• [WHAT IS REQUIRED] Wherever a line below holds the word "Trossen", copy that line.

START DATASET EXCERPTS

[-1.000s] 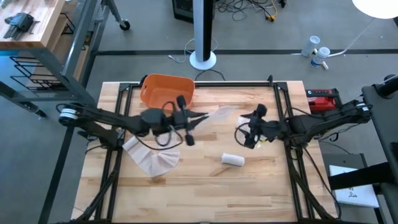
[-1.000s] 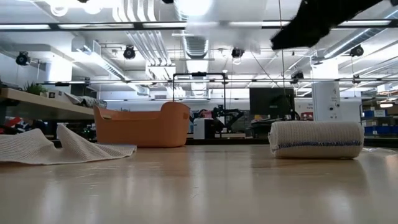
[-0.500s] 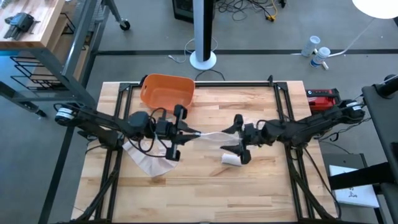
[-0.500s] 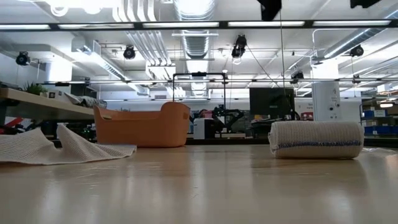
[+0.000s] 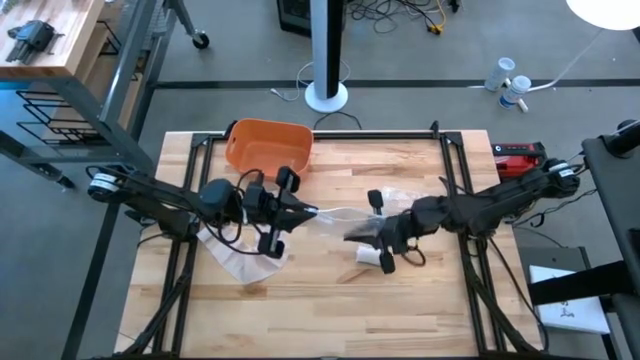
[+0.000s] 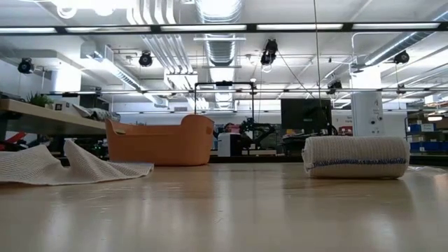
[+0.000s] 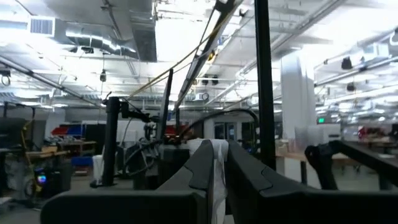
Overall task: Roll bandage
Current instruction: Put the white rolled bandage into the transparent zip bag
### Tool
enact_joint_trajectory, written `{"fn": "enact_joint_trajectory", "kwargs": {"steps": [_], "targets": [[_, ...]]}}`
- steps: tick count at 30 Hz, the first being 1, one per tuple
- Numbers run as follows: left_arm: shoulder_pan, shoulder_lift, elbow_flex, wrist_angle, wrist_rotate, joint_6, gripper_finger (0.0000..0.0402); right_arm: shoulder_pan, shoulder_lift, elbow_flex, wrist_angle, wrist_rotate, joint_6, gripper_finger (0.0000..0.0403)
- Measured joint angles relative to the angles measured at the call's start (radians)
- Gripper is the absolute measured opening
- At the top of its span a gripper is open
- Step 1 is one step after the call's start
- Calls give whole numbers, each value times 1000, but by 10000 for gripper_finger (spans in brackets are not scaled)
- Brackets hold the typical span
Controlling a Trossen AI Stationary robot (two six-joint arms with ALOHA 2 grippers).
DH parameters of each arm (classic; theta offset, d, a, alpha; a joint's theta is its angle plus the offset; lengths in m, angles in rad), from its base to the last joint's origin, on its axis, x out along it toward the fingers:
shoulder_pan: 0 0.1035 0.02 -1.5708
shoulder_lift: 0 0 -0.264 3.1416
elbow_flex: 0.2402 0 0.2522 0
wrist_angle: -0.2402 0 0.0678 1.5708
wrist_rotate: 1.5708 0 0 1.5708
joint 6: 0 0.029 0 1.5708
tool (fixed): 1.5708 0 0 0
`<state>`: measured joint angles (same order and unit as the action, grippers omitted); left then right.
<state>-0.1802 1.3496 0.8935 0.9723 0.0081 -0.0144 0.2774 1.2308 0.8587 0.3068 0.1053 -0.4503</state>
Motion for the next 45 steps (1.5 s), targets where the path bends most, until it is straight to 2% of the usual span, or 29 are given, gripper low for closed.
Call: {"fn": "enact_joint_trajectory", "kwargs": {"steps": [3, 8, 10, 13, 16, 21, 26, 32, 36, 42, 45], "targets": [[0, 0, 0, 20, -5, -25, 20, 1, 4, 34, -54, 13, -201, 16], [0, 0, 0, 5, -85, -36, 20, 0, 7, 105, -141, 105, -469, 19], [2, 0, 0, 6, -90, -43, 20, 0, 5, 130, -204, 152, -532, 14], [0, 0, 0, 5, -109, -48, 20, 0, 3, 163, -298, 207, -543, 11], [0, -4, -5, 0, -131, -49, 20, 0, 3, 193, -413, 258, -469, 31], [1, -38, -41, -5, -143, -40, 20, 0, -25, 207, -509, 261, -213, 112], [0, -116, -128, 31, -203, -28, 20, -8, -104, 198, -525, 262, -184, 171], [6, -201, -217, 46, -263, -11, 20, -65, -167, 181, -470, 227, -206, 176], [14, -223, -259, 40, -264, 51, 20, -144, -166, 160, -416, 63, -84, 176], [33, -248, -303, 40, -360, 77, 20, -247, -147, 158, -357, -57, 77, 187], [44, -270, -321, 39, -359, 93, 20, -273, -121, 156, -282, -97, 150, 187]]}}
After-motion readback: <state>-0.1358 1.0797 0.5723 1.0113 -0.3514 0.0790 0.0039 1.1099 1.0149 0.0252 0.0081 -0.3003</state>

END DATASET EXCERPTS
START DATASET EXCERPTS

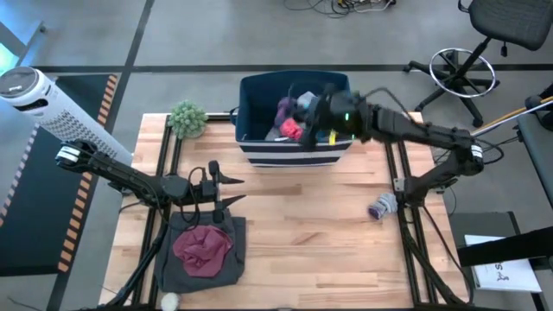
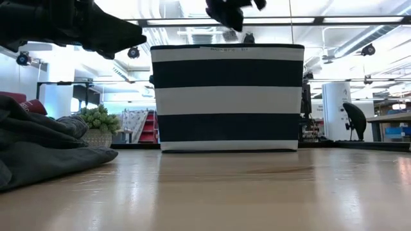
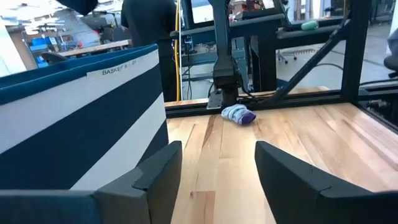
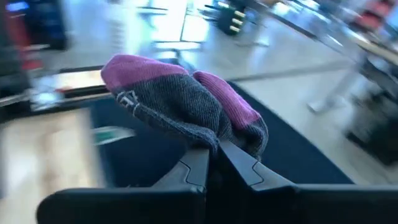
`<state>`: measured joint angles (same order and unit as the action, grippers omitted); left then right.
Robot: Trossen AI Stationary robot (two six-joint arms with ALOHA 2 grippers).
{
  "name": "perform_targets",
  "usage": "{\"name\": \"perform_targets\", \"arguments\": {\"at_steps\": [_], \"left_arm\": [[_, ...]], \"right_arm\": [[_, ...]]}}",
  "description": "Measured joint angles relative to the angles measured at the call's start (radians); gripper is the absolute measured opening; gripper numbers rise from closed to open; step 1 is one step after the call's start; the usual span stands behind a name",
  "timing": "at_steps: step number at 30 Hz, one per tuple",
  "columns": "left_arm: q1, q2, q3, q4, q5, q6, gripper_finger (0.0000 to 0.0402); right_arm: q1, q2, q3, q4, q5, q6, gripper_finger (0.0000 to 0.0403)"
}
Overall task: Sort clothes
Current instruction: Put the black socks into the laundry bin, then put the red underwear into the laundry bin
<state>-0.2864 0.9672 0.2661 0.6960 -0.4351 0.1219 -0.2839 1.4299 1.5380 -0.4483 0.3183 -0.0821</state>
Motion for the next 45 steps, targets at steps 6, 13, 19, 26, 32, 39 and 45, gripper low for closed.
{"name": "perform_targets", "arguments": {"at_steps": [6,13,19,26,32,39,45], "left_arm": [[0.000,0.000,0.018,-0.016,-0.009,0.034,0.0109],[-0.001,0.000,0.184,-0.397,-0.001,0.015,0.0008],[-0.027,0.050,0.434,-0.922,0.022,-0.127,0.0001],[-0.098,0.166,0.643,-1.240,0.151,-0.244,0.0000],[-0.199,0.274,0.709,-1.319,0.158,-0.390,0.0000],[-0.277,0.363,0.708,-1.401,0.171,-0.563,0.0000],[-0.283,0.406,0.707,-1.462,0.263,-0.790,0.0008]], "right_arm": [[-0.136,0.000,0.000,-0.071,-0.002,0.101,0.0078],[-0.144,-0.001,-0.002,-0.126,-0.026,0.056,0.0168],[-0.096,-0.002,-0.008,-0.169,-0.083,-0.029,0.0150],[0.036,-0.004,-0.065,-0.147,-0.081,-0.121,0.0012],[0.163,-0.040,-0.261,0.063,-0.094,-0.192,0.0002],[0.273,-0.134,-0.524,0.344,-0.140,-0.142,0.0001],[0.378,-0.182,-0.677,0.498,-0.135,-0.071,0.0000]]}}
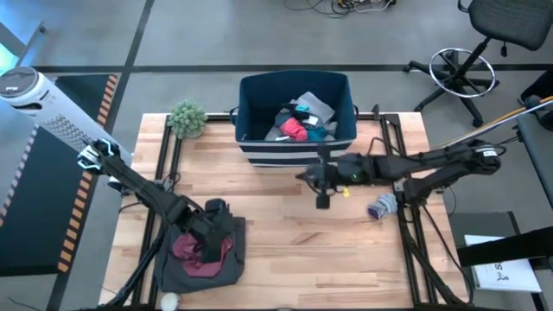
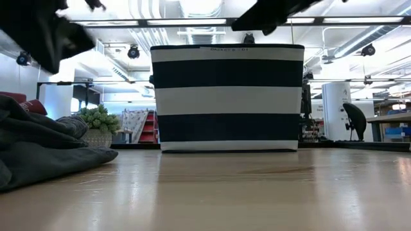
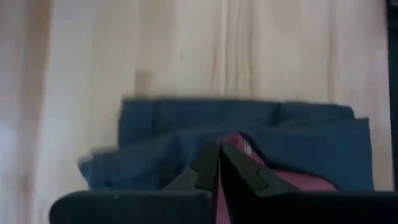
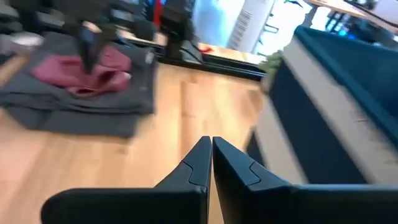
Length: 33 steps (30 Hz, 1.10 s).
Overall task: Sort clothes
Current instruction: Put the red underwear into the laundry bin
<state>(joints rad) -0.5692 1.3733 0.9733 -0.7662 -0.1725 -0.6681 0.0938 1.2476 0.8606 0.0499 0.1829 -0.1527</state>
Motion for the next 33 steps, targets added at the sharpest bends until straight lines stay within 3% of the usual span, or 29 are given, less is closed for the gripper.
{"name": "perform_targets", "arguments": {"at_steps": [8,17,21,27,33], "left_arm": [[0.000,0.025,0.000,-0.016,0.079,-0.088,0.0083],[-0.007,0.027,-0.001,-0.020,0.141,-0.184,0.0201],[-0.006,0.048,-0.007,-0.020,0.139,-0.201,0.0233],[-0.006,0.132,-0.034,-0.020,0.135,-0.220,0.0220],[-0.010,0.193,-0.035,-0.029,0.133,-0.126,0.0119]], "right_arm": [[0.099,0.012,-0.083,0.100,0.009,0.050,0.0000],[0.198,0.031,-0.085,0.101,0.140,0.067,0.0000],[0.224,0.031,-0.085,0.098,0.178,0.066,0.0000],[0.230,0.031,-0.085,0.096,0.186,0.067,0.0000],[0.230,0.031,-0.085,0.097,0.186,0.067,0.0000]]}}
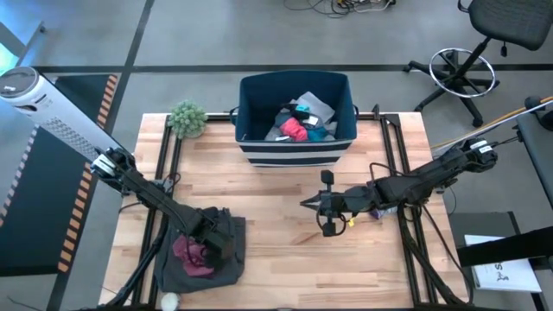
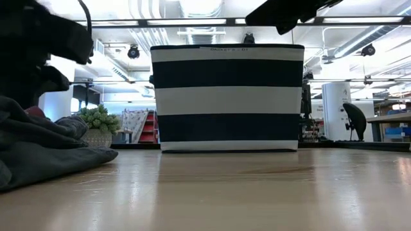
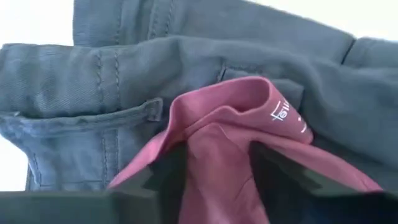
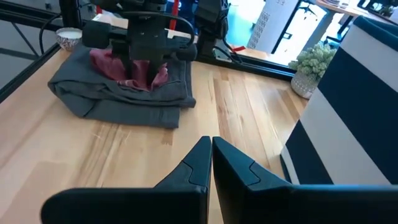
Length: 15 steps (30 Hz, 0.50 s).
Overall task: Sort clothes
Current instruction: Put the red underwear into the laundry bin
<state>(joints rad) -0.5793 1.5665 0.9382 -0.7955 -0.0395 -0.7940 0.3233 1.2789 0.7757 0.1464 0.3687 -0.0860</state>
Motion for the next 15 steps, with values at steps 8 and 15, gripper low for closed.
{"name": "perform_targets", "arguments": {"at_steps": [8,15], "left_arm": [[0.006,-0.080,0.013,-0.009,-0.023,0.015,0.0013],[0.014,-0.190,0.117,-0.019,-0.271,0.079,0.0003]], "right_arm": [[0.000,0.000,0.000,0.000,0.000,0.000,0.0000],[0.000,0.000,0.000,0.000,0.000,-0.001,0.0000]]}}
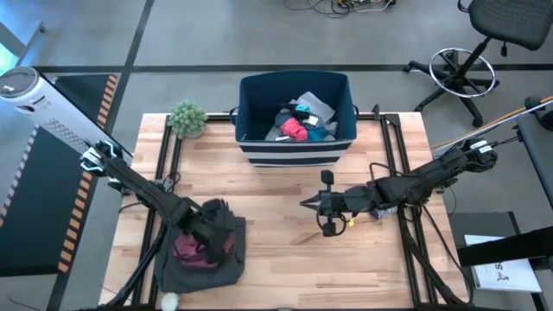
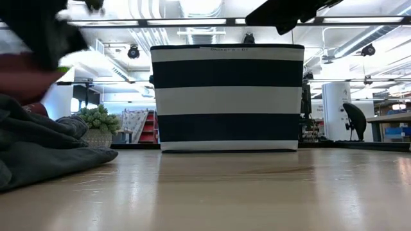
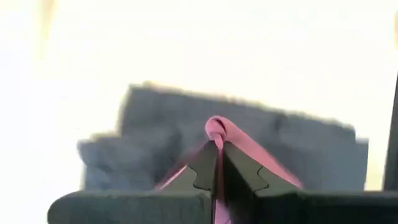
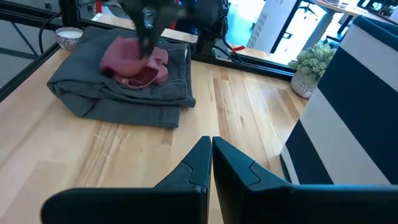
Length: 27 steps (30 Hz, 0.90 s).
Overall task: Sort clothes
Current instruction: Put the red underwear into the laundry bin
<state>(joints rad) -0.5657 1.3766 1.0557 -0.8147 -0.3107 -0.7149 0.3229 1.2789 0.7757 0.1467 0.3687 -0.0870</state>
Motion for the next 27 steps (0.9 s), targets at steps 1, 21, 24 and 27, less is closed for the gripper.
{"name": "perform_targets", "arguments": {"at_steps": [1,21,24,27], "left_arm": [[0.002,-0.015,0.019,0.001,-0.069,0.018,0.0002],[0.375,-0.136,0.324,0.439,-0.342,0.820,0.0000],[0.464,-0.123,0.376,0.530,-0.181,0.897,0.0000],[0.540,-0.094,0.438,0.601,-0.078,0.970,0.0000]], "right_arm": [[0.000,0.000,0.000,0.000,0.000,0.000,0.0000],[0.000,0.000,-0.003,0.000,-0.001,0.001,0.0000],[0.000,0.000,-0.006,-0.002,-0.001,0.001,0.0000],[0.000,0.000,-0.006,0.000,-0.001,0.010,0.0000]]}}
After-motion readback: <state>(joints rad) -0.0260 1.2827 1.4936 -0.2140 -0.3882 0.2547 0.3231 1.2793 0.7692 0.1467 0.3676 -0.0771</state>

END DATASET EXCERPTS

• [SOLUTION]
Controlling a Trossen AI Stationary robot (two six-joint arms with ALOHA 2 grippers).
Robot: Trossen AI Stationary robot (two six-joint arms with ALOHA 2 grippers).

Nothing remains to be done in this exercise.